**TO DO**
This task calls for the lines below starting at the one containing "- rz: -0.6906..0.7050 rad" and ending at the one containing "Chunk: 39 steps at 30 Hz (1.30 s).", repeated exactly with both ends kept and pictures left out.

**RAW DATA**
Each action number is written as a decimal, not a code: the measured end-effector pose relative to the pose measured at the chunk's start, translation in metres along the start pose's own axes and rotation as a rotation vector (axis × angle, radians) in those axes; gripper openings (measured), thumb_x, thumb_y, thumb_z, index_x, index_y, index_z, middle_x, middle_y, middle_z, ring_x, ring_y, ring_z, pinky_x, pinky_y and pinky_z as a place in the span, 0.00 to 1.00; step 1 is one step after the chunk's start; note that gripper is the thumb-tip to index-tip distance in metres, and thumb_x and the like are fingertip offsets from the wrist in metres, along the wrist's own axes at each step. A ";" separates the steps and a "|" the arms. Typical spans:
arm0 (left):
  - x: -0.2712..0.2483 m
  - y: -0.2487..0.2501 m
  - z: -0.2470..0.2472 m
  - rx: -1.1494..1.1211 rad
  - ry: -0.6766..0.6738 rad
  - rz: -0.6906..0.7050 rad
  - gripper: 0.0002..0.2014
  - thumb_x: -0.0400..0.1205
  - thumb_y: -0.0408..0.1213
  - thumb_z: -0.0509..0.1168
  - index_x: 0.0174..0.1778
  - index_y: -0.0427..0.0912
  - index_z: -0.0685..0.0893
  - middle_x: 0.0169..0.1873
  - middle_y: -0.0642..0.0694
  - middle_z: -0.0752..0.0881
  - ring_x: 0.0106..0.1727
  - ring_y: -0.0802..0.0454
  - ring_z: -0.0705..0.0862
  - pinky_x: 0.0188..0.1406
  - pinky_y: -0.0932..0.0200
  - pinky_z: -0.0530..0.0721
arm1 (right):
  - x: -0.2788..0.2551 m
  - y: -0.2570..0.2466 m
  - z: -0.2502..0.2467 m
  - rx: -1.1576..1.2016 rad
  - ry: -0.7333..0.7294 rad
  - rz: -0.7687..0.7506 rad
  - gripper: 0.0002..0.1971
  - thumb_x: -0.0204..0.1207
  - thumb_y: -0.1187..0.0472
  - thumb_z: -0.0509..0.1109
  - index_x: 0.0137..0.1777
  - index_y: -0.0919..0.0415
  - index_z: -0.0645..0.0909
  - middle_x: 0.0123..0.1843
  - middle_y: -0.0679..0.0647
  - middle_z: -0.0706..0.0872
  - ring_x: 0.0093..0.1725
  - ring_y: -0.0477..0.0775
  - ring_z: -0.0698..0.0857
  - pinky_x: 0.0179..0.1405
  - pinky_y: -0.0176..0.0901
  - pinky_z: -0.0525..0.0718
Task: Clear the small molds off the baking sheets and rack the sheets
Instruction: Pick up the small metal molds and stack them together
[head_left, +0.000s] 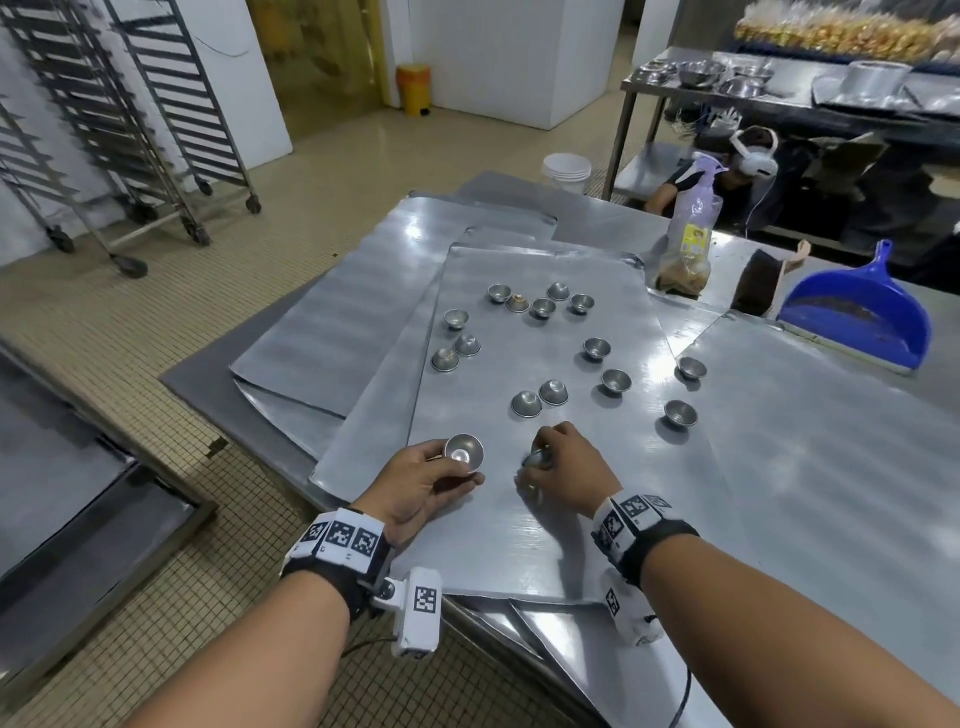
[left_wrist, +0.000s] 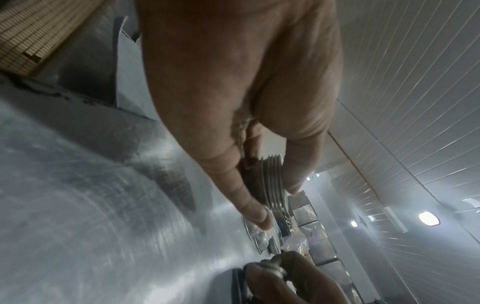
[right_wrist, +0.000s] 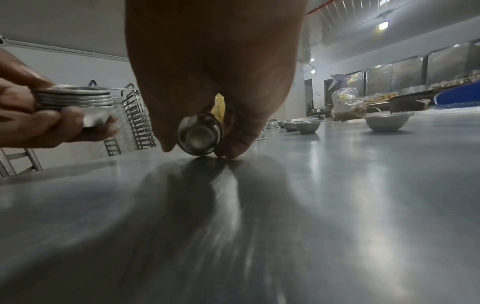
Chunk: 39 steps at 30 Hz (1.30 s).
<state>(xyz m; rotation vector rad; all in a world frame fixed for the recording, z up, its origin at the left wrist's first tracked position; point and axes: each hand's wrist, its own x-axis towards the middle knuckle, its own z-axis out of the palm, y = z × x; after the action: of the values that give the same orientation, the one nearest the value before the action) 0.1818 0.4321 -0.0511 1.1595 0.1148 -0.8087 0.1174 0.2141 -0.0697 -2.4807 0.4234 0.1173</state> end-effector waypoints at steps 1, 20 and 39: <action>0.000 0.000 0.001 0.003 -0.003 -0.002 0.14 0.79 0.19 0.69 0.61 0.26 0.84 0.49 0.31 0.90 0.51 0.38 0.91 0.47 0.57 0.91 | -0.002 0.000 -0.001 0.001 -0.003 0.005 0.12 0.72 0.52 0.76 0.51 0.54 0.80 0.55 0.51 0.77 0.52 0.57 0.82 0.52 0.45 0.77; -0.003 -0.003 0.000 -0.052 -0.042 -0.096 0.13 0.84 0.27 0.64 0.61 0.23 0.80 0.52 0.23 0.88 0.52 0.30 0.91 0.51 0.50 0.90 | -0.030 -0.002 -0.007 -0.064 0.000 0.057 0.22 0.75 0.50 0.73 0.69 0.55 0.82 0.64 0.55 0.88 0.63 0.56 0.85 0.61 0.45 0.81; -0.019 -0.019 0.061 -0.025 0.060 -0.030 0.19 0.86 0.48 0.64 0.54 0.32 0.87 0.47 0.34 0.88 0.42 0.45 0.89 0.51 0.51 0.88 | -0.057 -0.029 -0.026 0.088 0.079 -0.282 0.31 0.76 0.40 0.73 0.78 0.48 0.75 0.70 0.47 0.86 0.67 0.52 0.83 0.65 0.44 0.78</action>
<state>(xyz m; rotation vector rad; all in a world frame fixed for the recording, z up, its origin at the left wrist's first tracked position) 0.1372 0.3877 -0.0304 1.1616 0.1919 -0.7967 0.0726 0.2365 -0.0218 -2.4354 0.1057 -0.1118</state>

**ANSWER**
  - rz: -0.6906..0.7050 rad
  - gripper: 0.0002..0.2014
  - thumb_x: -0.0400..0.1205
  - thumb_y: -0.0408..0.1213
  - thumb_z: -0.0509..0.1168
  - index_x: 0.0174..0.1778
  - index_y: -0.0427..0.0912
  - index_z: -0.0685..0.0893
  - middle_x: 0.0169..0.1873
  - middle_y: -0.0642..0.0694
  - middle_z: -0.0752..0.0881
  - ring_x: 0.0106..0.1727
  - ring_y: -0.0802..0.0454
  - ring_z: -0.0705..0.0862
  - pinky_x: 0.0188..0.1406
  - pinky_y: -0.0932..0.0200
  - pinky_z: -0.0530..0.0721
arm1 (right):
  - x: -0.2788..0.2551 m
  - y: -0.2570..0.2466 m
  - z: -0.2502..0.2467 m
  - rx: -1.1576..1.2016 rad
  - ry: -0.7333..0.7294 rad
  - rz: -0.7687..0.7506 rad
  - gripper: 0.0002..0.1971
  - thumb_x: -0.0204..0.1207
  - thumb_y: -0.1187..0.0472
  - thumb_z: -0.0509..0.1109
  - index_x: 0.0137..0.1777
  - index_y: -0.0919..0.0415
  - index_z: -0.0645..0.0909
  - middle_x: 0.0123..0.1843
  - middle_y: -0.0679..0.0647
  - middle_z: -0.0706..0.0872
  - ring_x: 0.0093..0.1725
  - ring_y: -0.0477..0.0775
  - ring_z: -0.0698..0.0857
  - pinky_x: 0.0179..0.1405
  - pinky_y: -0.0176..0.0901
  - pinky_z: -0.0525..0.0718
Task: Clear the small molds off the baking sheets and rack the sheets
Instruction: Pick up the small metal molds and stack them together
[head_left, +0.000s] 
[left_wrist, +0.000s] 
[right_wrist, +0.000s] 
Chunk: 39 steps at 30 Hz (1.30 s).

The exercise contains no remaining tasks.